Data items —
·····
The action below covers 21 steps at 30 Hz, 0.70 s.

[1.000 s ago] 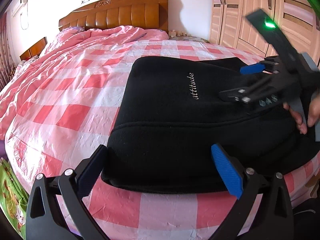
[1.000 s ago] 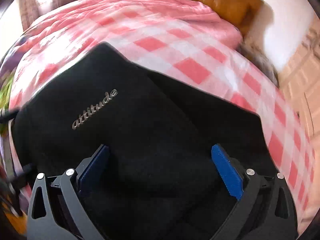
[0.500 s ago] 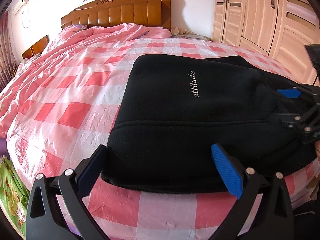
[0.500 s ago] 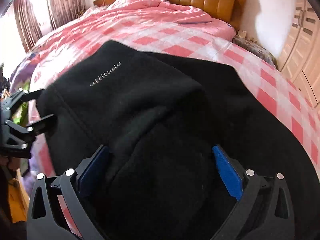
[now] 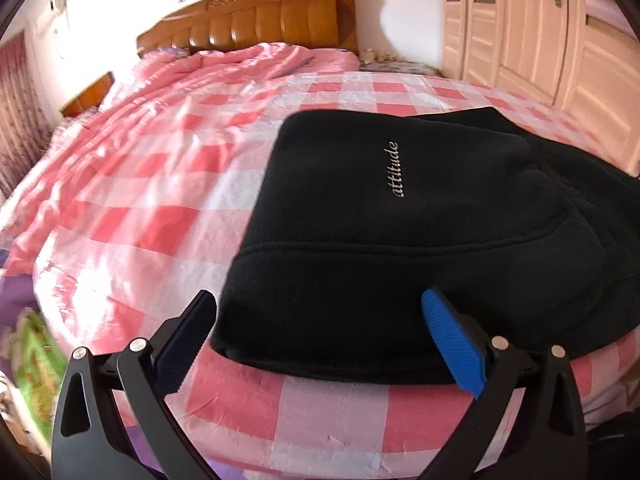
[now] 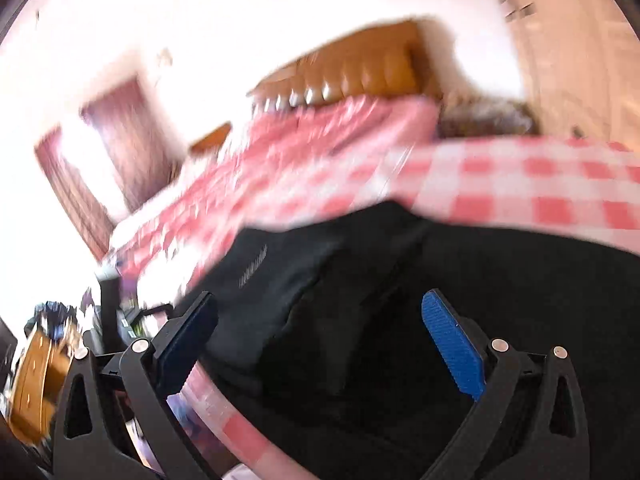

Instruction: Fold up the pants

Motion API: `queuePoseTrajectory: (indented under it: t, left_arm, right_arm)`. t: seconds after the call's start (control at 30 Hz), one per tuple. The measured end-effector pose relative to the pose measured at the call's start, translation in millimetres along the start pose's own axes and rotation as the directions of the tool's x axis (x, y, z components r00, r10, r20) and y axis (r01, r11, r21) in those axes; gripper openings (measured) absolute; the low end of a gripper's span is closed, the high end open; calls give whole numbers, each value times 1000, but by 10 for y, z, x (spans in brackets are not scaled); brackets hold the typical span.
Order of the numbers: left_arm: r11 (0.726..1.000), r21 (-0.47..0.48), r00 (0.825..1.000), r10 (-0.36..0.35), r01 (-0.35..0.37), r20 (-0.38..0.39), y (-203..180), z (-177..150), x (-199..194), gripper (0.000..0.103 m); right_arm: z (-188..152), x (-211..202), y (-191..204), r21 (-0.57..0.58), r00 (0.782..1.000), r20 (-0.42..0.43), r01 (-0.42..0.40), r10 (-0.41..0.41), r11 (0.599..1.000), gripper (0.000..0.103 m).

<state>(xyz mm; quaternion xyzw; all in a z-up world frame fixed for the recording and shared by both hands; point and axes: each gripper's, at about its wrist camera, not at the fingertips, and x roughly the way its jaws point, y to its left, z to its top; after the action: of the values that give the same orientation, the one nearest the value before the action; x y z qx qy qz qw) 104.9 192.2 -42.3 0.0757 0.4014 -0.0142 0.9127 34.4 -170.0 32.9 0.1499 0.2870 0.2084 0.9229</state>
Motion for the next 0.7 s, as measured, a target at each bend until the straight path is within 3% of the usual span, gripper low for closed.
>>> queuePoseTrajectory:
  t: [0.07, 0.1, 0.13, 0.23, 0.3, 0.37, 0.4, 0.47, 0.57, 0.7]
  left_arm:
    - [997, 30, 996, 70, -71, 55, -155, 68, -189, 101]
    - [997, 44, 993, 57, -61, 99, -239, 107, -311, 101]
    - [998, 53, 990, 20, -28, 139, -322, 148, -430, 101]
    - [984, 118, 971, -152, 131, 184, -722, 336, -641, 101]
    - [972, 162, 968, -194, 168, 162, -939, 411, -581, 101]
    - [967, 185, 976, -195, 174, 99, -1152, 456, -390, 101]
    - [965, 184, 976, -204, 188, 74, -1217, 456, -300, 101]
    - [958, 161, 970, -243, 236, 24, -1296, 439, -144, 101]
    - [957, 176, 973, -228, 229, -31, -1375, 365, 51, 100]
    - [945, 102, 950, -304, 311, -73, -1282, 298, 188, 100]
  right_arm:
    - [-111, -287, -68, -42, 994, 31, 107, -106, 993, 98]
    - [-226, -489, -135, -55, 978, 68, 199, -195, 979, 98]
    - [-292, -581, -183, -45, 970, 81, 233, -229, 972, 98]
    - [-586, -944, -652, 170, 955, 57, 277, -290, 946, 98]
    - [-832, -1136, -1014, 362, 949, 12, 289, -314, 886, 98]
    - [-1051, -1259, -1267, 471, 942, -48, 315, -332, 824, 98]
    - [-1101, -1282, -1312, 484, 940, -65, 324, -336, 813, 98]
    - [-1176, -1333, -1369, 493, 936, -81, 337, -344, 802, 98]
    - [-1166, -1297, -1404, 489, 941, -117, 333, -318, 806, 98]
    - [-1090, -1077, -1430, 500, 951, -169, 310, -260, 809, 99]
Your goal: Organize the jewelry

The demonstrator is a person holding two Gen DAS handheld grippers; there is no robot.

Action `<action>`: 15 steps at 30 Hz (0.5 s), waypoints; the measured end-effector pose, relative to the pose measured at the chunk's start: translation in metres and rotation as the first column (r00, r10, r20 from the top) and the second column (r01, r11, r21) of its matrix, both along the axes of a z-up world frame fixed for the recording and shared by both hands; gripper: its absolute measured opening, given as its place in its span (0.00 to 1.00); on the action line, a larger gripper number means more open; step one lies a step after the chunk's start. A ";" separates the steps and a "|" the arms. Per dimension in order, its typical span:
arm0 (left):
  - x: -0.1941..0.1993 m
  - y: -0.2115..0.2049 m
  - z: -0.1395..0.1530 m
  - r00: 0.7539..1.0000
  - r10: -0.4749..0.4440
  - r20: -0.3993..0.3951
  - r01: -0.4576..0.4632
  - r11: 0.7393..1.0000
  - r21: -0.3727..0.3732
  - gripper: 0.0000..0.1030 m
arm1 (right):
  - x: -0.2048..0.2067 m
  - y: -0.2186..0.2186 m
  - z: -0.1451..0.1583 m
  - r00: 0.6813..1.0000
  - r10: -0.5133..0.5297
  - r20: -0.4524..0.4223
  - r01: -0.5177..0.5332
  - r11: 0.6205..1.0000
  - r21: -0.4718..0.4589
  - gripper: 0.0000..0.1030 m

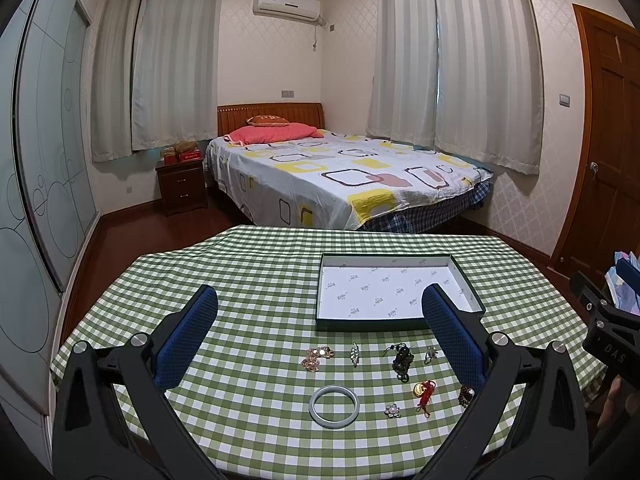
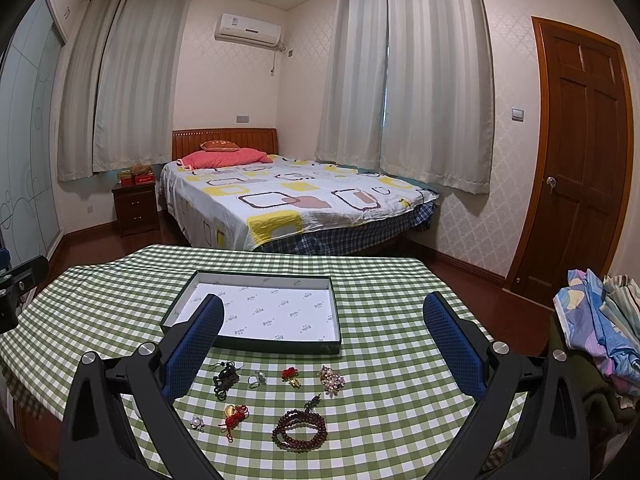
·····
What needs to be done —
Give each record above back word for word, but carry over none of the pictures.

Answer area —
The action below covers 21 steps at 30 Hz, 0.70 s.

[1.000 s ago] 
[1.000 s ago] 
[0.500 s ago] 
[0.500 s ago] 
[now] 
[now] 

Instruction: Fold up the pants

Motion API: `queuePoseTrajectory: (indented under it: t, left_arm, right_arm)`. t: seconds after the call's start (control at 30 Hz), one per tuple. The measured end-effector pose relative to the pose measured at the call's start, translation in millimetres along the start pose's own axes and rotation as the directions of the tool's x axis (x, y, z components r00, r10, r20) and y axis (r01, r11, r21) in those axes; gripper openings (measured) absolute; the low end of a gripper's span is closed, the high end open; calls give whole numbers, each value times 1000, but by 10 for y, z, x (spans in brackets are not scaled); brackets hold the typical span.
Order of the numbers: left_arm: r11 (0.726..1.000), r21 (-0.47..0.48), r00 (0.825..1.000), r10 (-0.36..0.35), r01 (-0.35..0.37), r20 (-0.38..0.39), y (-203..180), z (-177..150), x (-199..194), gripper (0.000..0.103 m); right_arm: z (-188..152), x (-211..202), y (-191..204), r21 (-0.57..0.58), r00 (0.782..1.000), r20 (-0.42..0.43), r01 (-0.42..0.40), r10 (-0.41..0.41), r11 (0.599..1.000), gripper (0.000..0.103 m).

<state>(xyz mm; quaternion xyzw; all in a z-up world frame fixed for the recording and shared by both hands; point and axes: each gripper's, at about its wrist camera, not at the fingertips, and x roughly the way its jaws point, y to its left, z to its top; after the action: of the values that give the same orientation, the one nearest the value before the action; x y z qx qy qz qw) 104.9 192.2 -42.3 0.0757 0.4014 -0.0142 0.9127 34.4 -170.0 32.9 0.1499 0.2870 0.2084 0.9229</state>
Motion for the next 0.7 s, as measured, a target at each bend until the straight path is within 3% of the usual span, gripper low for closed.
>>> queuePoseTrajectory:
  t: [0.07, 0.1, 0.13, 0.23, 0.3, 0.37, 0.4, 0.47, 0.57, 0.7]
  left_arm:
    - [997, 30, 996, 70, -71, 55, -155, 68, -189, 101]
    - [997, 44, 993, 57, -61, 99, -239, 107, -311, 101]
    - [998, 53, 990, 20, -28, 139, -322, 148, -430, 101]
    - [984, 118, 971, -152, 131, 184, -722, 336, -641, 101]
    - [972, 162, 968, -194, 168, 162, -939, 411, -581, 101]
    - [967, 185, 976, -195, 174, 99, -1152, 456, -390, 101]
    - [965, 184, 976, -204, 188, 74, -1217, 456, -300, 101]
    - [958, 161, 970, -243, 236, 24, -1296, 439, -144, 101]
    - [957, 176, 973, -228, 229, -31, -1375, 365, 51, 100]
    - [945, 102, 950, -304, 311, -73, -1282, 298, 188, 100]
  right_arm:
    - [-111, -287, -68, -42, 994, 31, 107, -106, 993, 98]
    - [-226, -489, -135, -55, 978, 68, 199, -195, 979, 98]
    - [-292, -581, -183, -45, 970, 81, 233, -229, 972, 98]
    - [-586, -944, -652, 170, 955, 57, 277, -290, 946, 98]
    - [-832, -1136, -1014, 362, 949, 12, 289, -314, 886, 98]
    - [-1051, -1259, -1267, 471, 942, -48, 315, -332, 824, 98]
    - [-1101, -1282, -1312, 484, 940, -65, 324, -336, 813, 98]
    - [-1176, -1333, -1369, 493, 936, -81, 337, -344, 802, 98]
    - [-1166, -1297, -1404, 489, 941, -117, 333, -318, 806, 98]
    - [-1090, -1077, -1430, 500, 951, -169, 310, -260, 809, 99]
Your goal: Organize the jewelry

The demonstrator is a person holding two Gen DAS handheld grippers; there is no robot.

Action `<action>`: 15 steps at 30 Hz (0.5 s), waypoints; the measured end-effector pose, relative to the pose measured at the chunk's start: translation in metres and rotation as the first column (r00, r10, r20 from the top) and the second column (r01, r11, r21) of its matrix, both along the axes of a z-up world frame fixed for the recording and shared by both hands; gripper: its absolute measured opening, given as its place in its span (0.00 to 1.00); on the action line, a larger gripper number means more open; step one lies a step after the chunk's start. A ";" separates the steps and a "|" the arms. Per dimension in order, its typical span:
arm0 (left):
  - x: -0.1941..0.1993 m
  - y: -0.2115..0.2049 m
  - z: -0.1395..0.1530 m
  - r00: 0.7539..1.0000
  - r10: -0.4749..0.4440
  - r20: -0.3993..0.3951
  - r01: -0.4576..0.4632
  - r11: 0.7393..1.0000
  - r21: -0.3727..0.3732
  - gripper: 0.0000..0.1030 m
arm1 (right):
  - x: -0.2048..0.2067 m
  - y: -0.2186..0.2186 m
  - z: -0.1451..0.1583 m
  - r00: 0.6813..1.0000
  - r10: -0.5133..0.5297
  - r20: -0.4524..0.4223
  - r01: -0.5177..0.5332
  - r11: 0.6205..1.0000
  - r21: -0.4718..0.4589
  - gripper: 0.0000..0.1030 m

What the exercise asked for has been given in full.